### WHAT IS REQUIRED
Search the entries for the word "pink" and report each line that has it.

Collected data entries
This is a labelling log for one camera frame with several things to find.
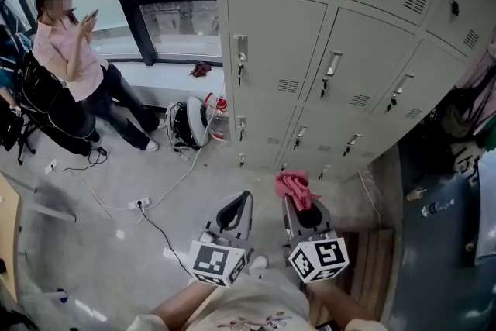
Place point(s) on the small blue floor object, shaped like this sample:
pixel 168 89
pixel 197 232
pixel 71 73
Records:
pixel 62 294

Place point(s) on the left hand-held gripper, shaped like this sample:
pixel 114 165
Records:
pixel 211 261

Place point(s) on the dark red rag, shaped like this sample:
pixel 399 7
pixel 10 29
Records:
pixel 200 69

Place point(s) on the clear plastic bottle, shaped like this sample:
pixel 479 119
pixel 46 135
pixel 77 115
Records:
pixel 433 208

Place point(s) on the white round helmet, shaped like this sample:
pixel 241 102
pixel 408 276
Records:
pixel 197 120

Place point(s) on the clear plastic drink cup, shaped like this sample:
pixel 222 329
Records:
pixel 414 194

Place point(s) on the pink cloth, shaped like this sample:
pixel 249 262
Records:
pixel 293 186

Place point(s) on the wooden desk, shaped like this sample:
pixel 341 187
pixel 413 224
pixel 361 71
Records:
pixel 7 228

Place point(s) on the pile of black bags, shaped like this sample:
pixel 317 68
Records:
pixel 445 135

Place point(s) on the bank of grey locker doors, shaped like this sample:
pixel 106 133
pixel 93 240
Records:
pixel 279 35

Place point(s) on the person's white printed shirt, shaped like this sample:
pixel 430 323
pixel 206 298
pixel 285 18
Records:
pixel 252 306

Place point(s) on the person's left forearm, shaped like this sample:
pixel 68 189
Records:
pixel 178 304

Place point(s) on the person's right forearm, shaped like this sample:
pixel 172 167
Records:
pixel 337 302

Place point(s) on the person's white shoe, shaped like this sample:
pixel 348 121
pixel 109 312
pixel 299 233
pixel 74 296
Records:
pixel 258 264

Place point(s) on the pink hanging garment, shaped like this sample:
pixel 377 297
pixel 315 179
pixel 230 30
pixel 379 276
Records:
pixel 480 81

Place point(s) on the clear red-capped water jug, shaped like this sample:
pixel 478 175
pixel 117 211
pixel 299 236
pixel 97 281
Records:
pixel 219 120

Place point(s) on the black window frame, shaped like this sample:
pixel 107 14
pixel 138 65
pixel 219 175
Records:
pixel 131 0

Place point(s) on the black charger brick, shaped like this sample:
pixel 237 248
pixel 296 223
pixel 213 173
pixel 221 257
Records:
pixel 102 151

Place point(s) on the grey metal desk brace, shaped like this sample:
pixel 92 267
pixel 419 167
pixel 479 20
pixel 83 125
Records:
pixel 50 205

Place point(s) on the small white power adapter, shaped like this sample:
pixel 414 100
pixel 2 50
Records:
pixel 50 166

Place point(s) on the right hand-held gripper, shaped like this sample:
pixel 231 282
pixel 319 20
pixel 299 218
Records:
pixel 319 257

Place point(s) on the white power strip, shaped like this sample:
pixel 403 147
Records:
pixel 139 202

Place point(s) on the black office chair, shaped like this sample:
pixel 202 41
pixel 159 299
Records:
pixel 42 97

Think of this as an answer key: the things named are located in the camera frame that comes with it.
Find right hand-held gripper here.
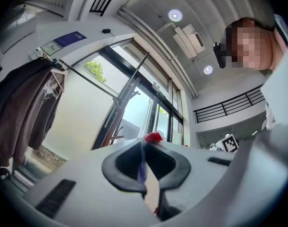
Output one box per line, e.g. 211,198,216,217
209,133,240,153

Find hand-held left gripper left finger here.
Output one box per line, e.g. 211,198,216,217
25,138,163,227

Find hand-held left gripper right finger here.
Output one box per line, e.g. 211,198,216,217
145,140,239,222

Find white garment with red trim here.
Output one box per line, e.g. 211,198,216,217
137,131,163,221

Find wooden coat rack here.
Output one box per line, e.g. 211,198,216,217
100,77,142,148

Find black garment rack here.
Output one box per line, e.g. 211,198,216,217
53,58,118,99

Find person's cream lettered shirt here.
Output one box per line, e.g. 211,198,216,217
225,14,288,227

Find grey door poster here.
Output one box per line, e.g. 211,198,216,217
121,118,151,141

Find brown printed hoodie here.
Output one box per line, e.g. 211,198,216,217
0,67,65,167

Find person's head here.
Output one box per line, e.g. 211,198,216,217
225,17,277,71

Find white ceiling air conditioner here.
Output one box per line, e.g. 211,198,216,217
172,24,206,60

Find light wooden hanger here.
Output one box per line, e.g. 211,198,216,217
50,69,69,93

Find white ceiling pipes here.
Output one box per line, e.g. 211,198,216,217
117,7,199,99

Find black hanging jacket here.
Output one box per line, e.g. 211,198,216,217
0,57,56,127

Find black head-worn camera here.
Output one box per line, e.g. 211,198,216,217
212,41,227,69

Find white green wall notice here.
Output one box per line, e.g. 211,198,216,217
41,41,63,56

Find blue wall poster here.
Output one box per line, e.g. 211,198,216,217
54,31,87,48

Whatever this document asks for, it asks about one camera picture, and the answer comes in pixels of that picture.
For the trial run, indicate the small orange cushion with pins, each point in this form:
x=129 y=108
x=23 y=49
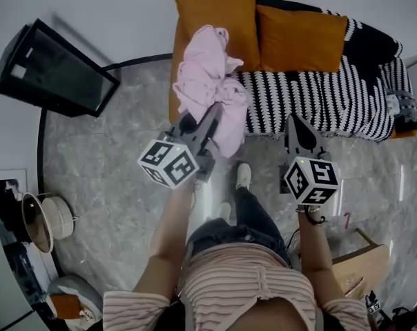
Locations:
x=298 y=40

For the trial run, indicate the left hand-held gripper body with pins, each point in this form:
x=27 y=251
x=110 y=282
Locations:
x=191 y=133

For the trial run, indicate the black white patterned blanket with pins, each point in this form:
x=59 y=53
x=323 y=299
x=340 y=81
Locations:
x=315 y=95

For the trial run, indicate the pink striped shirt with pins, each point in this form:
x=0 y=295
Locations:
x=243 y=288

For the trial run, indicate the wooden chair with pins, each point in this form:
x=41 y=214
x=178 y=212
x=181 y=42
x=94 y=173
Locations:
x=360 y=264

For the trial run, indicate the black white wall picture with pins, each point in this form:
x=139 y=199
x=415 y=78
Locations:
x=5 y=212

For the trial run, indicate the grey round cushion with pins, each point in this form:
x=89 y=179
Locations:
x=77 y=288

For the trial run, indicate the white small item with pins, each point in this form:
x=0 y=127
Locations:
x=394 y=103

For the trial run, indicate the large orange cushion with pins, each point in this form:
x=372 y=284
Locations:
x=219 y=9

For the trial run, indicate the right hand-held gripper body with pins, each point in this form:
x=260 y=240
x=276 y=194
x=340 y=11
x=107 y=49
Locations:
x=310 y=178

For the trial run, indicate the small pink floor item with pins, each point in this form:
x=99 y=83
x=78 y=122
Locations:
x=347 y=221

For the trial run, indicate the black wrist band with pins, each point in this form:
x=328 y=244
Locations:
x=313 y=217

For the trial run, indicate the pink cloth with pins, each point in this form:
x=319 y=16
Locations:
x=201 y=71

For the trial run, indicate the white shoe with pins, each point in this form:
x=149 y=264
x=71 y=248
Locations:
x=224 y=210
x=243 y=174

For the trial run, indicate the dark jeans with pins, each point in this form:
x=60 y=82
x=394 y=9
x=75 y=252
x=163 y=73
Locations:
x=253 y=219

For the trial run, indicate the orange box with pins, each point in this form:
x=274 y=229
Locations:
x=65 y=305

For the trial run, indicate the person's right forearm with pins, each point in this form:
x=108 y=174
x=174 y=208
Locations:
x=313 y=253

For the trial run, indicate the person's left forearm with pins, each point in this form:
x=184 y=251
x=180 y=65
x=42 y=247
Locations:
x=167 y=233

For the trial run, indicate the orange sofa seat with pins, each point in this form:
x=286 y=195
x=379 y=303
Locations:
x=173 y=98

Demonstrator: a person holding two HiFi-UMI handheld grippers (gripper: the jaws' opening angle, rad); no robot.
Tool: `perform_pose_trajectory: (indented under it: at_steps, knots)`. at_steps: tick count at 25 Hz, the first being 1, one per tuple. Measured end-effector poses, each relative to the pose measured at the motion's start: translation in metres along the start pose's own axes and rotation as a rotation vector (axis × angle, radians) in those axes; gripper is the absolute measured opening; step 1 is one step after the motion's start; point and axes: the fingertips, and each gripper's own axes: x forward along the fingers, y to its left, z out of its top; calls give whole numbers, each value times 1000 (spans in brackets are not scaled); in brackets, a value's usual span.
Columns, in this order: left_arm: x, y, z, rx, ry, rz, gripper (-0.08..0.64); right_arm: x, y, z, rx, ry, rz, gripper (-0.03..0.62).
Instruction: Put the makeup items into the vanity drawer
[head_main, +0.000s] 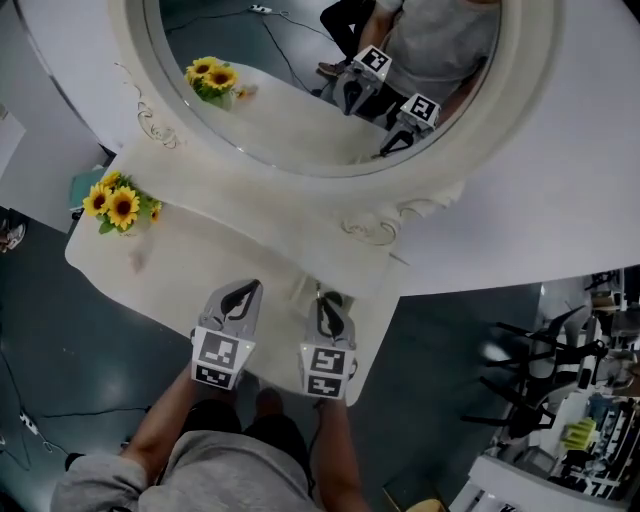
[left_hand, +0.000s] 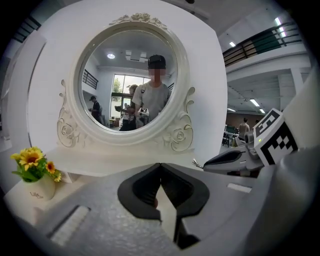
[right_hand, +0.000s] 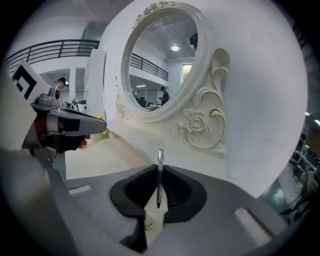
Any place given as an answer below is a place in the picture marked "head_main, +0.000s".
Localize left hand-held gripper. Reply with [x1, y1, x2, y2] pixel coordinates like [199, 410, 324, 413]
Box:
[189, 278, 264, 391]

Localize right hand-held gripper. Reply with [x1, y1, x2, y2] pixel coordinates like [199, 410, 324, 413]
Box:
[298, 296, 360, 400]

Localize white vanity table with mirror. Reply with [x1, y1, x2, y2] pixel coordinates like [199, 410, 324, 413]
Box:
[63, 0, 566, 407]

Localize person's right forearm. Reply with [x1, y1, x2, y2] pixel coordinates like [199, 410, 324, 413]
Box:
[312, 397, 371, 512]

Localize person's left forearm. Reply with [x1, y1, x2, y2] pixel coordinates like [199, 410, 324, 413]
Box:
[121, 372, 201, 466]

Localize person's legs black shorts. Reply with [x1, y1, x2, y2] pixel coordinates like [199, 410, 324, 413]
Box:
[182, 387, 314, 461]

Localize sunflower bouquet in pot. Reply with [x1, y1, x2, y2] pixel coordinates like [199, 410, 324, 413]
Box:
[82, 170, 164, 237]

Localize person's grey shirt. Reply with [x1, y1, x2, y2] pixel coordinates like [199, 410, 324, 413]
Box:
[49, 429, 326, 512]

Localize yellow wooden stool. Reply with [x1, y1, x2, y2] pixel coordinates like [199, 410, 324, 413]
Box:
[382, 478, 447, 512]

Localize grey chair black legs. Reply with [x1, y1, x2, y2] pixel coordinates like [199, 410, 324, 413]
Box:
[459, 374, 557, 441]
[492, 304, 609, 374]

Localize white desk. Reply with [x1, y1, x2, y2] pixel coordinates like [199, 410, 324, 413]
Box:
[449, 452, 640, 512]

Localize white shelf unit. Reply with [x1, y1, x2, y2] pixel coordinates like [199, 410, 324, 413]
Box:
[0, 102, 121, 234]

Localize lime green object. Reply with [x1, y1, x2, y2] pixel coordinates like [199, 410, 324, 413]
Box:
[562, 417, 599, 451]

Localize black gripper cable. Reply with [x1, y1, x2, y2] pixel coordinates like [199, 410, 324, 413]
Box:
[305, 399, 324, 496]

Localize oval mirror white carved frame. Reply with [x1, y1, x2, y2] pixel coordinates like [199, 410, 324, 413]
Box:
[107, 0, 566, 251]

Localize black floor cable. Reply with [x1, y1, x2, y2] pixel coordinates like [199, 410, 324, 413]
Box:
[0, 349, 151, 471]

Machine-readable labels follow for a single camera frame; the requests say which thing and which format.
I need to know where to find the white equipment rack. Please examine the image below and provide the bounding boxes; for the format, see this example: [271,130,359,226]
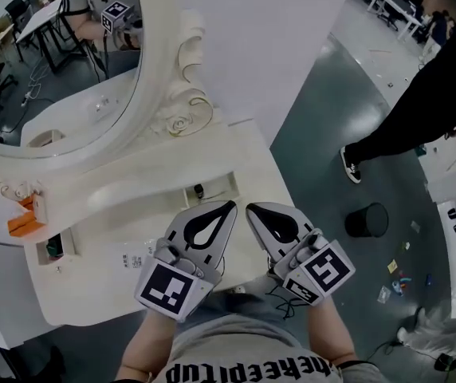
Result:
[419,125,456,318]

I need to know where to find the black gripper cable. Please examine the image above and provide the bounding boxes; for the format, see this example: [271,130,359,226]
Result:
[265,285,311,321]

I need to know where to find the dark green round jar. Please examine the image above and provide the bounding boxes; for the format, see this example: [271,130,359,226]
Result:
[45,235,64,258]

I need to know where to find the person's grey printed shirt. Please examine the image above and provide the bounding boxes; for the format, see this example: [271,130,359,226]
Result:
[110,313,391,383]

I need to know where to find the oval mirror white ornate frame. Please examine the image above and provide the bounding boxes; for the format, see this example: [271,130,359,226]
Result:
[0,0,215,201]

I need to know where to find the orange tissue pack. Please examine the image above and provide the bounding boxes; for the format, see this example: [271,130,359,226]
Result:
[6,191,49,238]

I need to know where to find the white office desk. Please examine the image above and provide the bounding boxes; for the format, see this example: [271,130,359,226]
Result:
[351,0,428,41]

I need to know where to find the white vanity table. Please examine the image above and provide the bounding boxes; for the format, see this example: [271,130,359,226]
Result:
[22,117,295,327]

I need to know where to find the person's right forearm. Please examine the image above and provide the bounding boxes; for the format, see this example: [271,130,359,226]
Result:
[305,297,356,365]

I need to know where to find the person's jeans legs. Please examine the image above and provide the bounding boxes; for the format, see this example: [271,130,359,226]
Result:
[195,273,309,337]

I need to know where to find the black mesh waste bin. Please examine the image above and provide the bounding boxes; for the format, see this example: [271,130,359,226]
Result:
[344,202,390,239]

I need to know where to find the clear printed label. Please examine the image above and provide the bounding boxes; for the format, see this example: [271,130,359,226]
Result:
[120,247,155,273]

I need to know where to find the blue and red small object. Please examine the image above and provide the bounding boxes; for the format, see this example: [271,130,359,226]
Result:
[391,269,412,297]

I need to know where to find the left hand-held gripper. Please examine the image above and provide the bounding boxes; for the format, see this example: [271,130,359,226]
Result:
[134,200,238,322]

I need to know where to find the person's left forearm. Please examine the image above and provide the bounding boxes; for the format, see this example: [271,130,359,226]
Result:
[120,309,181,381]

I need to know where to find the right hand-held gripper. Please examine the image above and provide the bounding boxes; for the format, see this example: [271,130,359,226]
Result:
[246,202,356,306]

### RESULT BELOW
Place point(s) on the pink cloth, shaped like this sample:
Place point(s) on the pink hanging garment, shaped like this sample:
For the trial run, indicate the pink striped shirt with pins, each point in this form:
For the trial run, indicate the small pink floor item with pins, each point in this form:
For the trial run, indicate the pink cloth with pins, each point in this form:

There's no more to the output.